1 cup egg whites or 4 whole eggs
1 cup rolled or quick oats
1⁄2 cup cottage cheese
1⁄2 cup Greek yogurt
1 1⁄2 tablespoons oil
1 tablespoon sugar
1 teaspoon cream of tarter
1 teaspoon baking soda
1 teaspoon vanilla

optional: 1 teaspoon cinnamon

Blend everything together until smooth and cook in a pan with a little bit of oil, over medium heat.

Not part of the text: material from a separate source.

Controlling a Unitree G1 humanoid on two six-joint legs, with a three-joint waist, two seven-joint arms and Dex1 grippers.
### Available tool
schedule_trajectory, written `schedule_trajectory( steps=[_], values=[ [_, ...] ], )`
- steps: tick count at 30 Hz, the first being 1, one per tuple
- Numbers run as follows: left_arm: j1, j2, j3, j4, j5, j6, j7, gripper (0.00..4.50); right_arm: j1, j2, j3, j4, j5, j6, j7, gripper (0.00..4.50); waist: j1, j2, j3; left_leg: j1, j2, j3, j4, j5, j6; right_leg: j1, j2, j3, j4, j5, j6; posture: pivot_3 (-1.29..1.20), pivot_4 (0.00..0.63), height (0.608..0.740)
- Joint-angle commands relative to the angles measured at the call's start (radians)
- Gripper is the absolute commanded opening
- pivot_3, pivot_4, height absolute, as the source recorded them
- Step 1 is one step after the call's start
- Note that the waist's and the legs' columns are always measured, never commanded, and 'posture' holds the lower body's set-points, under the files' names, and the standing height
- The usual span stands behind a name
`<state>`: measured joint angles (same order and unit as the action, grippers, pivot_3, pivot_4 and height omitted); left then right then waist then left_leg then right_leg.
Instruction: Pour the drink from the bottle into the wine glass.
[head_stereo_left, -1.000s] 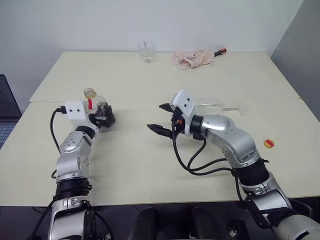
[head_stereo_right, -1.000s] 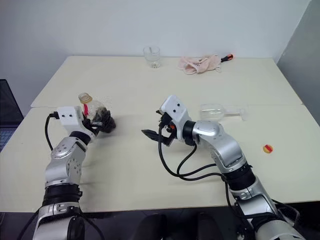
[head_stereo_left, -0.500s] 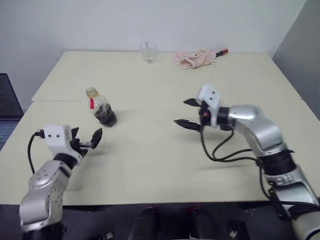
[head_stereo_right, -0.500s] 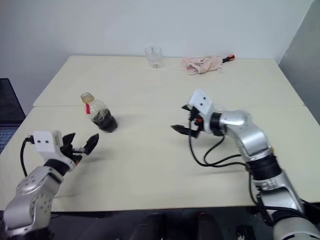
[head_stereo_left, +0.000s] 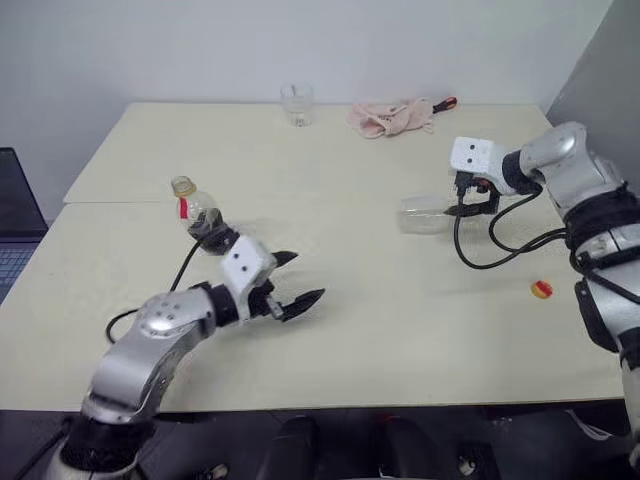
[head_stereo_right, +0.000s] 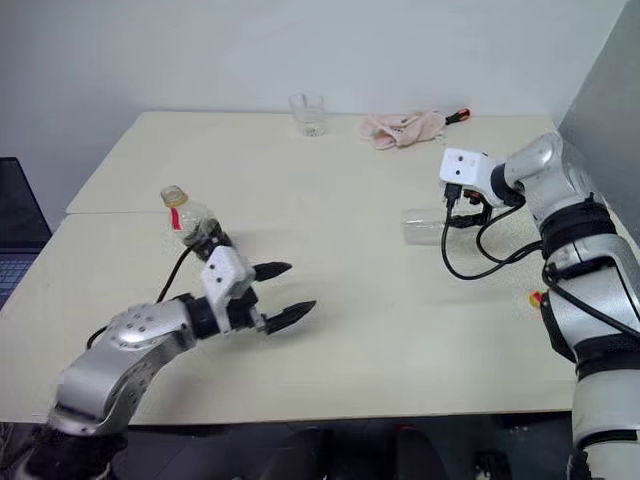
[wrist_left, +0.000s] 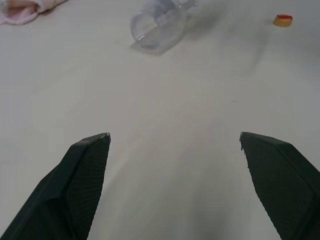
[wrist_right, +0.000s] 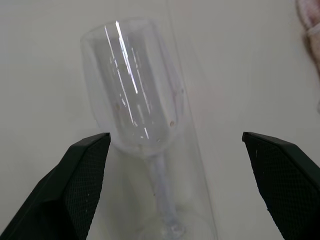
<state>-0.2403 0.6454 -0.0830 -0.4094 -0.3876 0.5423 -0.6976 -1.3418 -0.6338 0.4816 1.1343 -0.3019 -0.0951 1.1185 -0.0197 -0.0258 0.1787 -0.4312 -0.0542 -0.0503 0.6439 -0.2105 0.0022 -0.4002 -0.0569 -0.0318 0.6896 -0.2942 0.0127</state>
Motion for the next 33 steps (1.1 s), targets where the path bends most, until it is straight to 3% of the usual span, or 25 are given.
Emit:
schedule_trajectory(
  steps=[1, 16, 20, 30, 33],
  values=[
    [-0.019, -0.021, -0.007, -0.002, 0.025, -0.040, 0.001, 4.45, -0.041, 0.010, 0.001, 0.090, -0.050, -0.050, -0.008, 4.50, -0.006, 0.000, 0.000, 0.000, 0.000, 0.000, 0.000, 0.000, 0.000, 0.000, 0.000, 0.000, 0.000, 0.000, 0.000, 0.00, 0.150, 0.740],
    [0.059, -0.034, 0.016, -0.030, 0.057, -0.050, 0.042, 4.45, -0.048, 0.066, 0.022, 0.196, -0.231, -0.060, -0.145, 4.50, -0.009, 0.000, 0.000, 0.000, -0.001, 0.000, -0.001, 0.000, 0.000, -0.004, 0.001, 0.004, 0.005, 0.000, 0.000, 0.00, 0.150, 0.740],
    [0.067, -0.041, 0.020, -0.033, 0.066, -0.048, 0.052, 4.50, -0.045, 0.085, 0.039, 0.205, -0.276, -0.052, -0.188, 3.60, -0.009, 0.000, 0.000, 0.000, -0.001, 0.001, -0.001, 0.000, 0.000, -0.004, 0.001, 0.005, 0.006, 0.000, 0.000, 0.00, 0.150, 0.740],
    [0.077, -0.036, 0.034, -0.025, 0.073, -0.050, 0.054, 4.50, -0.047, 0.102, 0.034, 0.186, -0.298, -0.108, -0.173, 0.16, -0.009, 0.000, 0.000, 0.000, -0.001, 0.001, 0.000, 0.000, 0.000, -0.005, 0.001, 0.007, 0.006, 0.000, 0.000, 0.00, 0.150, 0.740],
    [0.073, -0.036, 0.035, -0.022, 0.076, -0.051, 0.050, 4.50, -0.041, 0.112, 0.011, 0.168, -0.269, -0.130, -0.142, 0.13, -0.009, 0.000, 0.000, 0.000, -0.001, 0.001, 0.000, 0.000, 0.000, -0.005, 0.001, 0.007, 0.006, 0.000, 0.000, 0.00, 0.150, 0.740]
  ],
)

Flip after the bubbles that are halfway between the edge and the center of pancake pop and stay open.

Italian Inn Fried Chicken Livers and Onions

1 lb chicken livers
1 c flour
3/4 t salt & 3/4 t pepper
1 large yellow onion, sliced
1⁄4 cup olive oil
2 tablespoons Worcestershire sauce

Coat chicken livers in salt, pepper, and flour mix. Add oil to skillet and get it hot. Add liver and onions and fry until browned and crisp, then add Worcestershire sauce.

Serve with sweet potato fries, yogurt, fresh tomato salsa, pasta.

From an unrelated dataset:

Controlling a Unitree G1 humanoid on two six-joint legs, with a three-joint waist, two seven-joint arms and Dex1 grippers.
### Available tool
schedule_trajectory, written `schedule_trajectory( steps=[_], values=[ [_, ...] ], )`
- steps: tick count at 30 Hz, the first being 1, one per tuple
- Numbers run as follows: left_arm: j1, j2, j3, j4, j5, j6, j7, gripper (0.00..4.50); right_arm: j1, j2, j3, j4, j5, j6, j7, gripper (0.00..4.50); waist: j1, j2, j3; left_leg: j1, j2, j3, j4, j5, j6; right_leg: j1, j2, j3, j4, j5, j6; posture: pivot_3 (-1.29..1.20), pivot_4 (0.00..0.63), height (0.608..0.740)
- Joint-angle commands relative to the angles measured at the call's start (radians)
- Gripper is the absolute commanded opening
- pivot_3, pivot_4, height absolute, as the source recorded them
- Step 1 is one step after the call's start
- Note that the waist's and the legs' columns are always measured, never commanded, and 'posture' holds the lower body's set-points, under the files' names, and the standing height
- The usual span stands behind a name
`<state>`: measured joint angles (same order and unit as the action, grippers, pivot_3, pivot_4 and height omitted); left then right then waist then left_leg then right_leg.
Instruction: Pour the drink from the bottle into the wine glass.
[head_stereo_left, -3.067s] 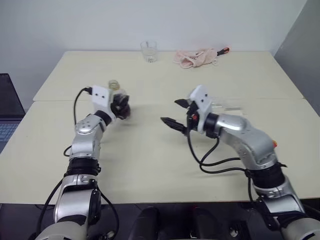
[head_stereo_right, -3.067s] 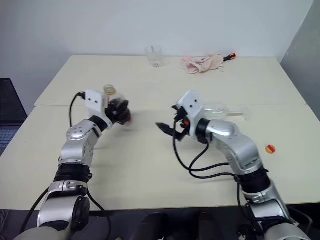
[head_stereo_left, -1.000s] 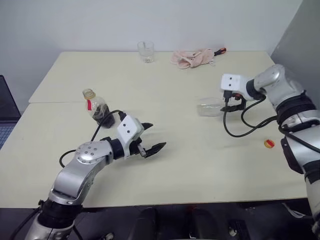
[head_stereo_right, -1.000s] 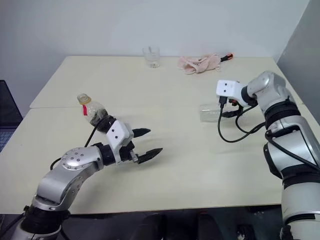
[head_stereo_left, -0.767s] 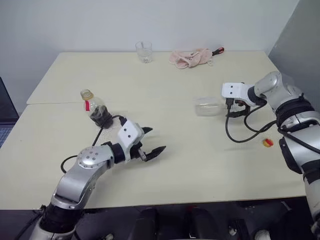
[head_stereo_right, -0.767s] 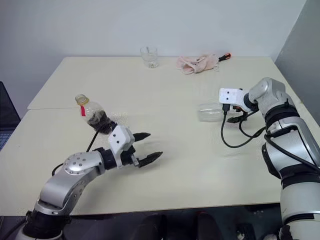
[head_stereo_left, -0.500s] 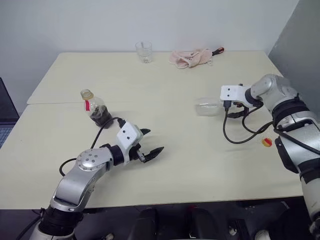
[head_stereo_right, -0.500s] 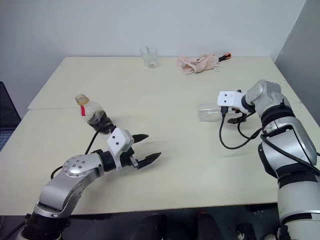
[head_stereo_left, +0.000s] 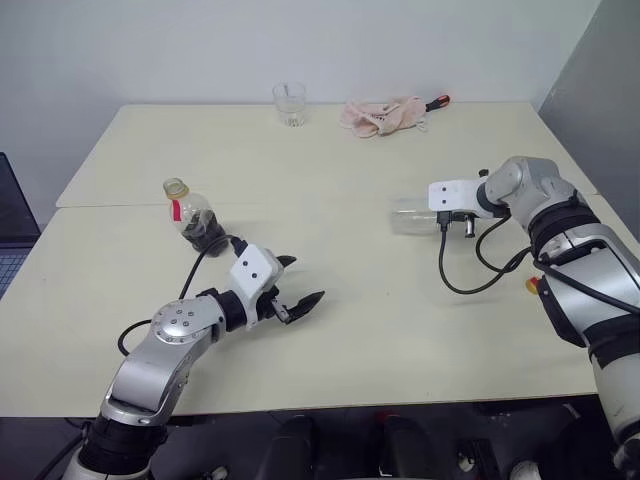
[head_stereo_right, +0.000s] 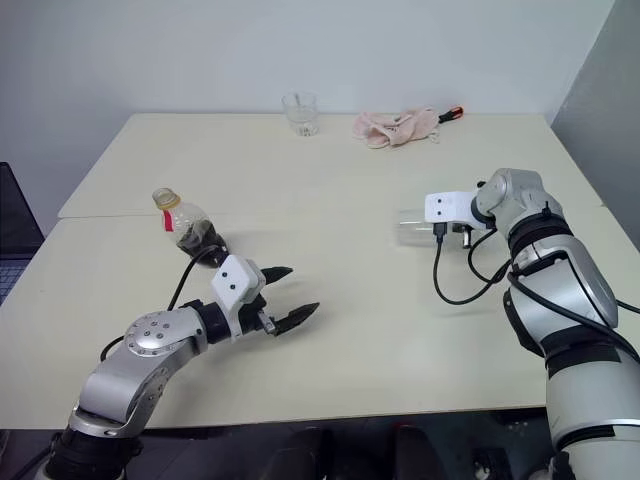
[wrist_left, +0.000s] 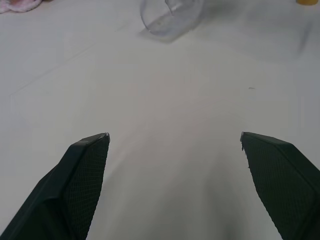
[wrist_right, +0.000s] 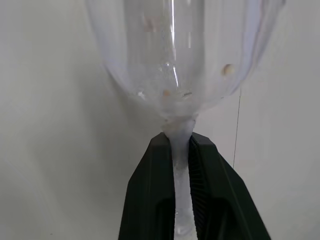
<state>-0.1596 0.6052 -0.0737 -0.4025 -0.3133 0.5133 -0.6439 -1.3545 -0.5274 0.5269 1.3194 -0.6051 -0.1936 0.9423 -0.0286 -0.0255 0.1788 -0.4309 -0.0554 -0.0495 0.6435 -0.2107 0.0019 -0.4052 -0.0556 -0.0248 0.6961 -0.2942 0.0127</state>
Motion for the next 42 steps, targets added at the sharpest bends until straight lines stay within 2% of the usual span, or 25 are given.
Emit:
schedule_trajectory(
  steps=[1, 4, 7, 10, 12, 14, 17, 20, 25, 31, 36, 42],
  values=[
    [-0.007, 0.006, 0.027, -0.028, 0.002, -0.022, -0.006, 4.50, -0.024, 0.009, -0.049, -0.030, 0.053, -0.046, 0.052, 0.13, 0.000, 0.000, 0.000, 0.000, 0.000, 0.000, 0.000, 0.000, 0.000, 0.000, 0.000, 0.000, 0.000, 0.000, 0.000, 0.00, 0.150, 0.740],
    [-0.004, 0.012, 0.036, -0.033, 0.001, -0.020, -0.009, 4.50, -0.017, 0.022, -0.122, -0.082, 0.141, -0.074, 0.099, 0.13, -0.001, 0.000, 0.000, 0.000, 0.000, 0.000, 0.000, 0.000, 0.000, 0.000, 0.000, 0.000, 0.000, 0.000, 0.000, 0.00, 0.150, 0.740],
    [0.016, 0.027, 0.060, -0.049, -0.006, -0.010, -0.009, 4.50, 0.009, 0.079, -0.314, -0.211, 0.393, -0.016, 0.225, 0.13, -0.006, 0.000, 0.000, 0.000, 0.001, 0.000, 0.000, 0.000, 0.000, -0.001, 0.001, 0.001, 0.000, 0.000, 0.000, 0.00, 0.150, 0.740],
    [0.056, 0.052, 0.112, -0.077, -0.025, 0.006, -0.014, 4.50, 0.112, 0.166, -0.463, -0.444, 0.613, 0.145, 0.240, 0.13, -0.006, 0.001, 0.000, 0.001, 0.002, 0.000, 0.000, 0.000, 0.000, -0.001, 0.002, 0.002, 0.001, 0.000, 0.000, 0.00, 0.150, 0.740],
    [0.103, 0.060, 0.194, -0.110, -0.080, 0.024, -0.026, 4.50, 0.220, 0.281, -0.544, -0.615, 0.724, 0.273, 0.102, 0.13, -0.004, 0.000, 0.000, 0.001, 0.003, -0.001, 0.000, -0.001, -0.001, -0.001, 0.002, 0.001, 0.000, 0.000, 0.000, 0.00, 0.150, 0.740],
    [0.146, 0.049, 0.291, -0.137, -0.171, 0.048, -0.040, 4.50, 0.340, 0.414, -0.581, -0.737, 0.761, 0.323, -0.081, 0.13, -0.002, 0.000, 0.000, 0.001, 0.003, -0.001, 0.000, -0.002, -0.003, 0.000, 0.003, 0.002, 0.001, 0.000, 0.000, 0.00, 0.150, 0.740],
    [0.154, 0.025, 0.383, -0.154, -0.299, 0.090, -0.033, 4.50, 0.461, 0.548, -0.583, -0.806, 0.754, 0.330, -0.279, 0.13, 0.008, 0.000, 0.000, 0.001, 0.003, -0.002, 0.000, -0.003, -0.004, -0.001, 0.002, 0.002, 0.002, 0.000, 0.000, 0.00, 0.150, 0.740],
    [0.124, 0.030, 0.413, -0.151, -0.347, 0.117, -0.019, 4.50, 0.555, 0.630, -0.554, -0.808, 0.719, 0.252, -0.404, 0.13, 0.025, 0.000, 0.000, 0.001, -0.001, -0.003, 0.002, -0.003, -0.005, -0.001, 0.000, 0.002, 0.002, 0.000, 0.000, 0.00, 0.150, 0.740],
    [0.081, 0.026, 0.403, -0.155, -0.390, 0.142, 0.014, 4.50, 0.620, 0.656, -0.505, -0.767, 0.661, 0.090, -0.505, 0.13, 0.025, 0.000, 0.000, 0.002, -0.002, -0.003, 0.002, -0.003, -0.005, 0.000, 0.000, 0.003, 0.001, 0.001, 0.001, 0.00, 0.150, 0.740],
    [0.069, 0.032, 0.374, -0.146, -0.387, 0.144, 0.033, 4.50, 0.698, 0.590, -0.433, -0.763, 0.607, 0.011, -0.482, 0.13, 0.011, 0.000, -0.001, 0.004, -0.001, -0.002, 0.000, -0.003, -0.005, 0.000, 0.002, 0.006, 0.002, 0.001, 0.001, 0.00, 0.150, 0.740],
    [0.063, 0.046, 0.353, -0.131, -0.363, 0.146, 0.027, 4.50, 0.732, 0.520, -0.411, -0.712, 0.579, 0.003, -0.483, 0.13, 0.004, 0.000, -0.001, 0.005, -0.001, -0.002, -0.001, -0.003, -0.005, 0.001, 0.003, 0.006, 0.002, 0.001, 0.001, 0.00, 0.150, 0.740],
    [0.079, 0.052, 0.352, -0.108, -0.346, 0.144, 0.024, 4.50, 0.741, 0.511, -0.398, -0.707, 0.595, 0.056, -0.460, 0.13, 0.004, -0.001, -0.003, 0.008, -0.001, -0.001, -0.001, -0.003, -0.004, 0.003, 0.003, 0.007, 0.002, 0.001, 0.001, 0.00, 0.150, 0.740]
  ],
)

Adapted from http://www.food.com/recipe/italian-inn-fried-chicken-livers-and-onions-236634?ftab=reviews#activity-feed

Roasted Vegetables

The high temperatures used in roasting enhance the flavor of vegetables by caramelizing the naturally occurring sugars. You can roast almost any vegetable. Asparagus, beets, bell peppers, broccoli, Brussels sprouts, cauliflower, corn on the cob, carrots, eggplant, green beans, mushrooms, onions, parsnips, summer squash, sweet potatoes, turnips, and zucchini work well.

Preheat oven to 450° F. Cut an assortment of vegetables into 1-inch pieces. Dense vegetables such as beets, parsnips, and carrots should be cut a little thinner to allow faster cooking. Toss the cut pieces with a little salt and oil in a bowl until each piece is lightly coated. Spread in a single layer on a baking sheet. Place in oven. When the undersides of the pieces have started to brown (about 10–15 minutes), turn them over. Remove when the undersides have started to brown again (about 10 minutes more).

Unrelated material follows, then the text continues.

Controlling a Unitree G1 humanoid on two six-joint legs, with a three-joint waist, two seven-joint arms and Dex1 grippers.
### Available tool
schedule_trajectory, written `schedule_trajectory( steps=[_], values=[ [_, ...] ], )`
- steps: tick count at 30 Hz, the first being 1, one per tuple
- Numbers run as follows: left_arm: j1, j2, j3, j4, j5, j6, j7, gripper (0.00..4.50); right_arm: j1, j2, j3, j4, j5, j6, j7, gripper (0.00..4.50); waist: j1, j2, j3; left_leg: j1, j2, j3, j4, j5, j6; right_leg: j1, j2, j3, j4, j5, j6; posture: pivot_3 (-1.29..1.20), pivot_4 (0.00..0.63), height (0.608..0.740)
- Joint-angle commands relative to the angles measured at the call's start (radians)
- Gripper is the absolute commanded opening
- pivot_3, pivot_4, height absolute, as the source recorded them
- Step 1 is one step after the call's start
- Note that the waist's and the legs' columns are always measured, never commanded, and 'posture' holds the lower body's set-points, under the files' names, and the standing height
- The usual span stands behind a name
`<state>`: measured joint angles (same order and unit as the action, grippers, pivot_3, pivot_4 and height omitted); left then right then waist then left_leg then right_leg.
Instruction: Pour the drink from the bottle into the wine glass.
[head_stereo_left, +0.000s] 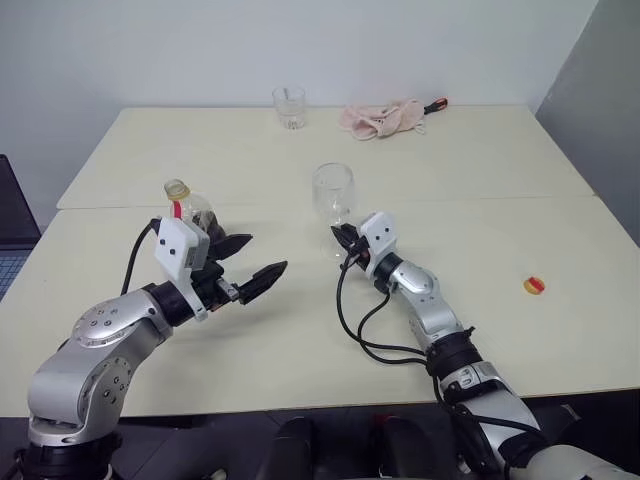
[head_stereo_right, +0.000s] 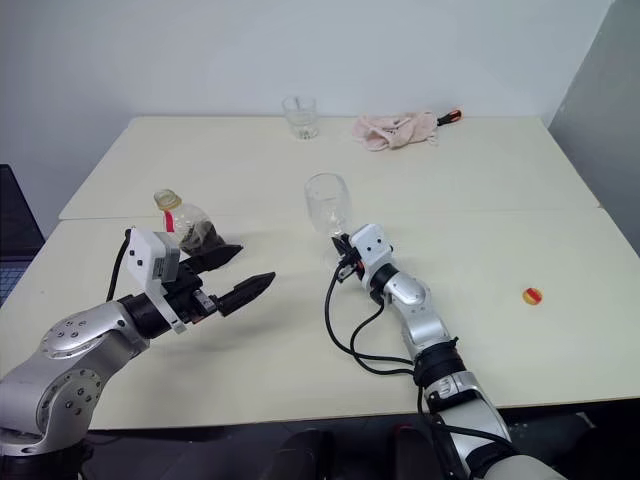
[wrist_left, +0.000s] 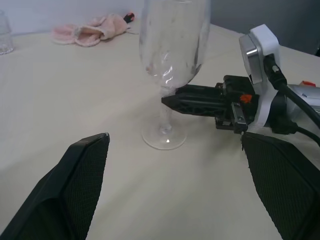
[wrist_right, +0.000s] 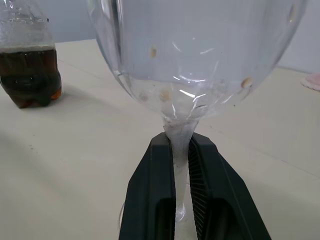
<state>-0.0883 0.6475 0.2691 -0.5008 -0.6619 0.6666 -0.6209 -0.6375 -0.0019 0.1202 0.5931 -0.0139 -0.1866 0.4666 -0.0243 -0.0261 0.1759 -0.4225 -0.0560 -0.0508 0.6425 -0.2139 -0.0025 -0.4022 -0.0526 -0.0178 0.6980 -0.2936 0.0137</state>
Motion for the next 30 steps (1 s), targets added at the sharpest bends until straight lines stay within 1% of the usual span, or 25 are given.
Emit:
schedule_trajectory(
  steps=[1, 4, 6, 8, 10, 11, 13, 16, 17, 20, 22, 24, 27, 30],
  values=[
    [0.014, 0.008, 0.013, -0.006, 0.004, -0.011, 0.001, 4.50, 0.024, -0.013, 0.009, 0.013, 0.007, 0.056, 0.021, 0.13, 0.000, 0.000, 0.000, 0.001, 0.000, 0.000, 0.000, 0.000, 0.000, 0.001, 0.000, 0.000, 0.000, 0.000, 0.000, 0.00, 0.150, 0.740],
    [0.047, 0.002, 0.027, 0.006, 0.014, -0.020, 0.007, 4.50, 0.015, -0.018, 0.011, 0.004, 0.004, 0.082, 0.024, 0.13, 0.000, 0.000, -0.001, 0.012, 0.000, 0.000, -0.004, -0.002, 0.003, 0.012, 0.000, 0.000, -0.004, -0.001, -0.001, 0.00, 0.150, 0.740],
    [0.071, -0.018, 0.050, 0.020, 0.022, -0.036, 0.031, 4.50, 0.004, -0.020, -0.002, -0.007, 0.020, 0.113, 0.029, 0.87, 0.000, 0.000, -0.001, 0.017, 0.000, 0.000, -0.008, -0.003, 0.003, 0.016, 0.000, 0.001, -0.006, -0.001, -0.001, 0.00, 0.150, 0.740],
    [0.087, -0.047, 0.082, 0.038, 0.024, -0.048, 0.070, 4.50, -0.002, -0.027, -0.005, -0.033, 0.032, 0.136, 0.047, 1.48, 0.000, 0.000, 0.000, 0.021, 0.000, 0.000, -0.012, -0.003, 0.003, 0.019, 0.000, 0.001, -0.008, -0.001, -0.001, 0.00, 0.150, 0.740],
    [0.122, -0.069, 0.107, 0.045, 0.039, -0.071, 0.092, 4.50, -0.002, -0.040, -0.004, -0.076, 0.039, 0.166, 0.064, 2.23, -0.002, 0.000, 0.000, 0.021, 0.000, 0.001, -0.013, -0.003, 0.003, 0.018, 0.000, 0.002, -0.009, -0.001, -0.001, 0.00, 0.150, 0.740],
    [0.135, -0.076, 0.113, 0.045, 0.047, -0.081, 0.098, 4.50, -0.001, -0.045, -0.003, -0.092, 0.042, 0.179, 0.071, 2.52, -0.003, 0.000, 0.000, 0.021, 0.000, 0.001, -0.013, -0.003, 0.003, 0.017, 0.000, 0.002, -0.009, -0.001, -0.001, 0.00, 0.150, 0.740],
    [0.204, -0.111, 0.128, 0.048, 0.078, -0.117, 0.126, 4.50, 0.011, -0.080, 0.005, -0.192, 0.066, 0.249, 0.123, 3.25, -0.003, 0.000, 0.000, 0.021, 0.000, 0.001, -0.014, -0.003, 0.003, 0.017, 0.000, 0.003, -0.009, -0.001, -0.001, 0.00, 0.150, 0.740],
    [0.300, -0.196, 0.161, 0.052, 0.119, -0.201, 0.183, 4.50, 0.052, -0.186, 0.027, -0.411, 0.121, 0.439, 0.248, 4.32, -0.003, 0.000, 0.000, 0.021, 0.000, 0.001, -0.014, -0.004, 0.002, 0.017, 0.000, 0.004, -0.010, -0.001, -0.001, 0.00, 0.150, 0.740],
    [0.316, -0.214, 0.168, 0.048, 0.119, -0.215, 0.190, 4.50, 0.064, -0.226, 0.035, -0.468, 0.134, 0.499, 0.280, 4.45, -0.001, 0.000, 0.000, 0.021, 0.000, 0.001, -0.014, -0.006, 0.004, 0.017, 0.000, 0.004, -0.011, -0.001, -0.001, 0.00, 0.150, 0.740],
    [0.349, -0.245, 0.182, 0.059, 0.139, -0.266, 0.204, 4.50, 0.074, -0.441, 0.010, -0.675, 0.201, 0.692, 0.421, 4.45, 0.016, 0.001, 0.000, 0.020, 0.000, 0.001, -0.013, -0.007, 0.005, 0.018, -0.001, 0.002, -0.012, -0.001, -0.001, 0.00, 0.150, 0.740],
    [0.324, -0.250, 0.198, 0.098, 0.161, -0.307, 0.224, 4.50, 0.030, -0.532, -0.028, -0.725, 0.234, 0.772, 0.452, 4.45, 0.027, 0.001, 0.000, 0.020, 0.000, 0.001, -0.013, -0.007, 0.005, 0.018, -0.001, 0.001, -0.014, -0.001, -0.001, 0.00, 0.150, 0.740],
    [0.274, -0.246, 0.207, 0.137, 0.171, -0.330, 0.244, 4.50, -0.061, -0.619, -0.066, -0.728, 0.280, 0.851, 0.494, 4.45, 0.027, 0.001, 0.000, 0.020, 0.000, 0.000, -0.013, -0.007, 0.005, 0.021, -0.001, 0.000, -0.017, -0.001, -0.001, 0.00, 0.150, 0.740],
    [0.209, -0.236, 0.199, 0.181, 0.189, -0.349, 0.252, 4.50, -0.209, -0.680, -0.088, -0.715, 0.342, 0.924, 0.546, 4.45, 0.025, 0.001, 0.000, 0.020, 0.000, 0.000, -0.013, -0.007, 0.006, 0.021, -0.001, 0.000, -0.017, -0.001, -0.001, 0.00, 0.150, 0.740],
    [0.158, -0.224, 0.196, 0.241, 0.199, -0.347, 0.251, 4.50, -0.305, -0.687, -0.044, -0.713, 0.355, 0.933, 0.582, 4.45, 0.021, 0.000, 0.000, 0.020, 0.001, 0.001, -0.013, -0.007, 0.006, 0.021, -0.001, 0.000, -0.017, -0.001, -0.001, 0.00, 0.150, 0.740]
  ],
)
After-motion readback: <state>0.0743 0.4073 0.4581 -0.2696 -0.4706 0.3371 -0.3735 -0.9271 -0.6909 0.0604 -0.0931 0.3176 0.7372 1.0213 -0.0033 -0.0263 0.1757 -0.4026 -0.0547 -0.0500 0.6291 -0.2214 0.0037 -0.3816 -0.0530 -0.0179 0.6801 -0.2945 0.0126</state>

If the vegetables are still too firm, cut them thinner or use a lower oven temperature the next time. If they are too dry or mushy, use a higher temperature or cut them thicker. For variety, include a little basil, parsley, rosemary, thyme, pepper, or marjoram in the oil mix used for tossing.

Roasted vegetables can be eaten many diff erent ways. Try them with plain yogurt or yogurt dip, sprinkled with vinegar, pepper, or Parmesan cheese, dressed up with fresh thyme or oregano, tossed with pasta or nuts, mixed with seasoned rice, or added to salads.

Simple Salmon

1 lb Salmon, thawed
1 T Butter
Salt

Preheat oven to 475 degrees. Melt butter with salt in the oven, removing when the foam subsides. Add Salmon, turning to butter each side, leaving it skin side down. Roast 8-12 minutes until salmon just flakes easily. Perfectly cooked salmon separates into big, soft flakes and has some bright pink in the center. It will continue to cook a little more out of the oven.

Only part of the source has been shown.